Interdependency Between Autophagy and Synaptic Vesicle Trafficking: Implications for Dopamine Release

Autophagy (ATG) and the Ubiquitin Proteasome (UP) are the main clearing systems of eukaryotic cells, in that being ultimately involved in degrading damaged and potentially harmful cytoplasmic substrates. Emerging evidence implicates that, in addition to their classic catalytic function in the cytosol, autophagy and the proteasome act as modulators of neurotransmission, inasmuch as they orchestrate degradation and turnover of synaptic vesicles (SVs) and related proteins. These findings are now defining a novel synaptic scenario, where clearing systems and secretory pathways may be considered as a single system, which senses alterations in quality and distribution (in time, amount and place) of both synaptic proteins and neurotransmitters.

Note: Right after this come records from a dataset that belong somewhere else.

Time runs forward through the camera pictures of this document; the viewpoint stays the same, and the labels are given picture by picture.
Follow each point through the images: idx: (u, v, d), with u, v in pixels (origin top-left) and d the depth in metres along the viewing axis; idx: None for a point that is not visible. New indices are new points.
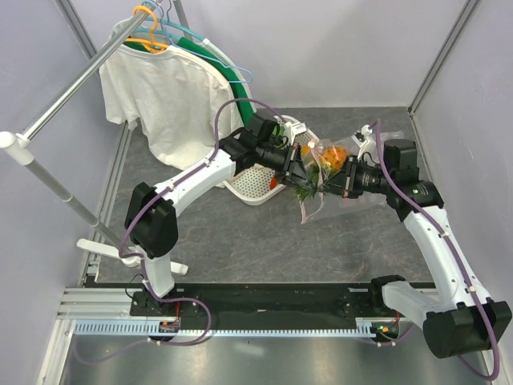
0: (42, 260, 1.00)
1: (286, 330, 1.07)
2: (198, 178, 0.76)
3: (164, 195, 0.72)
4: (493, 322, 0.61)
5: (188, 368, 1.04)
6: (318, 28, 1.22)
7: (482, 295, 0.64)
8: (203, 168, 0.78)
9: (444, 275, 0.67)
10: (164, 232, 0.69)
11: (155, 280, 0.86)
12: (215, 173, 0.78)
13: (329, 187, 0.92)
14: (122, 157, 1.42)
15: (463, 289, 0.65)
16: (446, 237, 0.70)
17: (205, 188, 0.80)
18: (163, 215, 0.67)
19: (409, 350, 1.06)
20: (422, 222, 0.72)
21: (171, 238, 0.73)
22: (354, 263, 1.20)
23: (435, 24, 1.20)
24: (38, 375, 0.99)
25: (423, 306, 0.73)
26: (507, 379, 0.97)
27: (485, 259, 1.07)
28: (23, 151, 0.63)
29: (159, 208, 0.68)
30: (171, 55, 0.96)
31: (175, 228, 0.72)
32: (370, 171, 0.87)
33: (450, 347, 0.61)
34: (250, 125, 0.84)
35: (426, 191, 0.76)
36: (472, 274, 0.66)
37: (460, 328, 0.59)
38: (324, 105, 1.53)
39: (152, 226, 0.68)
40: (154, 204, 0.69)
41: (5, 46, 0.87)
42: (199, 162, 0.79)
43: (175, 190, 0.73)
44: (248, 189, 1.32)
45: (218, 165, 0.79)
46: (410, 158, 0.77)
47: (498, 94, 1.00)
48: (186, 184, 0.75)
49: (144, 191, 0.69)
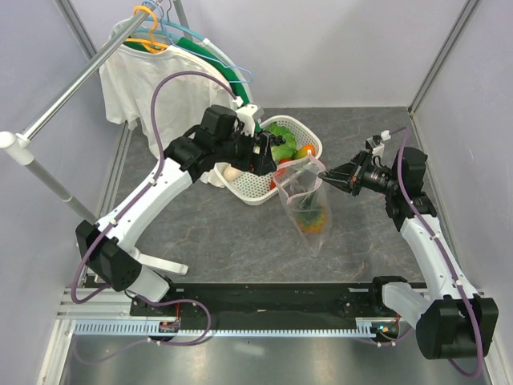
0: (42, 260, 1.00)
1: (287, 330, 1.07)
2: (144, 200, 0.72)
3: (108, 233, 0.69)
4: (478, 316, 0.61)
5: (187, 368, 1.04)
6: (319, 28, 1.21)
7: (469, 290, 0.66)
8: (148, 189, 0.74)
9: (431, 271, 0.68)
10: (118, 269, 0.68)
11: (143, 289, 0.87)
12: (164, 191, 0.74)
13: (333, 178, 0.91)
14: (122, 157, 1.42)
15: (450, 283, 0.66)
16: (437, 239, 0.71)
17: (160, 207, 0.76)
18: (110, 255, 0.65)
19: (409, 350, 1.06)
20: (415, 224, 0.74)
21: (135, 267, 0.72)
22: (354, 263, 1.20)
23: (436, 24, 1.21)
24: (38, 375, 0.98)
25: (418, 309, 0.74)
26: (507, 379, 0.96)
27: (485, 260, 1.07)
28: (23, 151, 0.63)
29: (106, 249, 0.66)
30: (171, 55, 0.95)
31: (131, 259, 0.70)
32: (381, 171, 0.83)
33: (438, 343, 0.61)
34: (204, 123, 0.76)
35: (422, 203, 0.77)
36: (459, 271, 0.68)
37: (446, 320, 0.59)
38: (325, 105, 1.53)
39: (104, 265, 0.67)
40: (100, 242, 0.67)
41: (5, 46, 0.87)
42: (146, 181, 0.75)
43: (119, 224, 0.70)
44: (248, 189, 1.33)
45: (167, 181, 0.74)
46: (418, 174, 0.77)
47: (498, 94, 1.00)
48: (131, 212, 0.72)
49: (87, 232, 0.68)
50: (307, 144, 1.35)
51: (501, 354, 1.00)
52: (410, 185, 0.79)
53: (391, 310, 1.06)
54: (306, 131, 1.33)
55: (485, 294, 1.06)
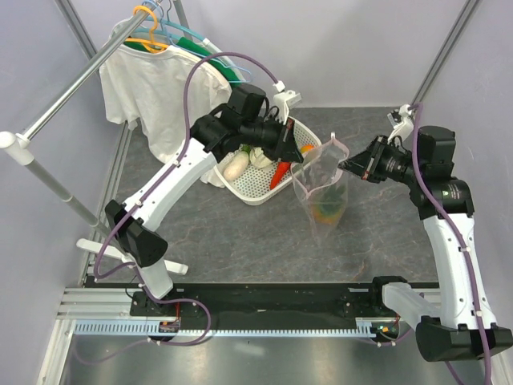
0: (42, 260, 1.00)
1: (287, 330, 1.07)
2: (171, 183, 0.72)
3: (134, 213, 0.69)
4: (490, 345, 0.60)
5: (188, 368, 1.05)
6: (319, 28, 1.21)
7: (488, 320, 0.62)
8: (173, 170, 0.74)
9: (451, 292, 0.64)
10: (146, 249, 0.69)
11: (151, 282, 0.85)
12: (187, 172, 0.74)
13: (353, 168, 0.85)
14: (122, 157, 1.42)
15: (469, 310, 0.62)
16: (465, 251, 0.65)
17: (183, 189, 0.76)
18: (135, 236, 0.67)
19: (409, 350, 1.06)
20: (444, 231, 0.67)
21: (162, 246, 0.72)
22: (354, 263, 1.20)
23: (436, 24, 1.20)
24: (38, 375, 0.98)
25: (420, 310, 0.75)
26: (507, 379, 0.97)
27: (484, 260, 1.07)
28: (23, 152, 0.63)
29: (131, 229, 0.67)
30: (171, 55, 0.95)
31: (160, 238, 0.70)
32: (399, 157, 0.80)
33: (441, 357, 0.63)
34: (232, 102, 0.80)
35: (457, 193, 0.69)
36: (482, 295, 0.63)
37: (456, 348, 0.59)
38: (324, 105, 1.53)
39: (131, 244, 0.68)
40: (127, 222, 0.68)
41: (6, 46, 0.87)
42: (170, 163, 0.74)
43: (144, 204, 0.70)
44: (248, 189, 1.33)
45: (191, 162, 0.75)
46: (445, 151, 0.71)
47: (498, 94, 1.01)
48: (158, 192, 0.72)
49: (115, 211, 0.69)
50: (307, 143, 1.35)
51: (501, 354, 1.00)
52: (438, 168, 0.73)
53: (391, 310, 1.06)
54: (306, 131, 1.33)
55: (484, 294, 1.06)
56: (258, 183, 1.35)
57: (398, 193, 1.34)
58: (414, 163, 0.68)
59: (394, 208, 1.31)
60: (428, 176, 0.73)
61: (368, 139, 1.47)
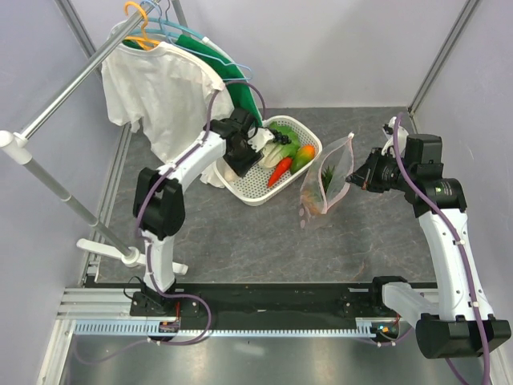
0: (41, 260, 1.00)
1: (286, 330, 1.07)
2: (195, 157, 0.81)
3: (169, 175, 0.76)
4: (490, 338, 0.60)
5: (187, 367, 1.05)
6: (318, 28, 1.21)
7: (485, 311, 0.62)
8: (198, 150, 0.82)
9: (449, 284, 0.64)
10: (175, 209, 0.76)
11: (160, 270, 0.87)
12: (209, 151, 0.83)
13: (353, 180, 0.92)
14: (122, 158, 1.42)
15: (466, 301, 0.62)
16: (459, 245, 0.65)
17: (202, 167, 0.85)
18: (172, 192, 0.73)
19: (408, 351, 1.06)
20: (438, 225, 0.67)
21: (180, 213, 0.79)
22: (354, 263, 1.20)
23: (436, 26, 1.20)
24: (38, 375, 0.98)
25: (418, 309, 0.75)
26: (507, 379, 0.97)
27: (483, 259, 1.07)
28: (22, 151, 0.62)
29: (168, 187, 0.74)
30: (163, 51, 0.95)
31: (182, 205, 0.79)
32: (392, 165, 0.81)
33: (438, 351, 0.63)
34: (233, 115, 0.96)
35: (450, 190, 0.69)
36: (478, 287, 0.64)
37: (455, 340, 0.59)
38: (325, 105, 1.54)
39: (164, 204, 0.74)
40: (163, 183, 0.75)
41: (4, 46, 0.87)
42: (194, 143, 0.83)
43: (178, 169, 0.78)
44: (248, 189, 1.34)
45: (211, 144, 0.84)
46: (433, 152, 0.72)
47: (498, 93, 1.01)
48: (187, 164, 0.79)
49: (150, 176, 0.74)
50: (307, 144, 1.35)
51: (500, 354, 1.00)
52: (429, 170, 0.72)
53: (391, 310, 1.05)
54: (305, 130, 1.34)
55: (484, 294, 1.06)
56: (258, 183, 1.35)
57: (398, 193, 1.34)
58: (399, 162, 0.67)
59: (394, 208, 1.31)
60: (419, 176, 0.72)
61: (367, 139, 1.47)

In line with this, in the present manuscript we focus on evidence showing that, a dysregulation of secretory and trafficking pathways is quite constant in the presence of an impairment of autophagy-lysosomal machinery, which eventually precipitates synaptic dysfunction. Such a dual effect appears not to be just incidental but it rather represents the natural evolution of archaic cell compartments. While discussing these issues, we pose a special emphasis on the role of autophagy upon dopamine (DA) neurotransmission, which is early affected in several neurological and psychiatric disorders. In detail, we discuss how autophagy is engaged not only in removing potentially dangerous proteins, which can interfere with the mechanisms of DA release, but also the fate of synaptic DA vesicles thus surveilling DA neurotransmission. These concepts contribute to shed light on early mechanisms underlying intersection of autophagy with DA-related synaptic disorders.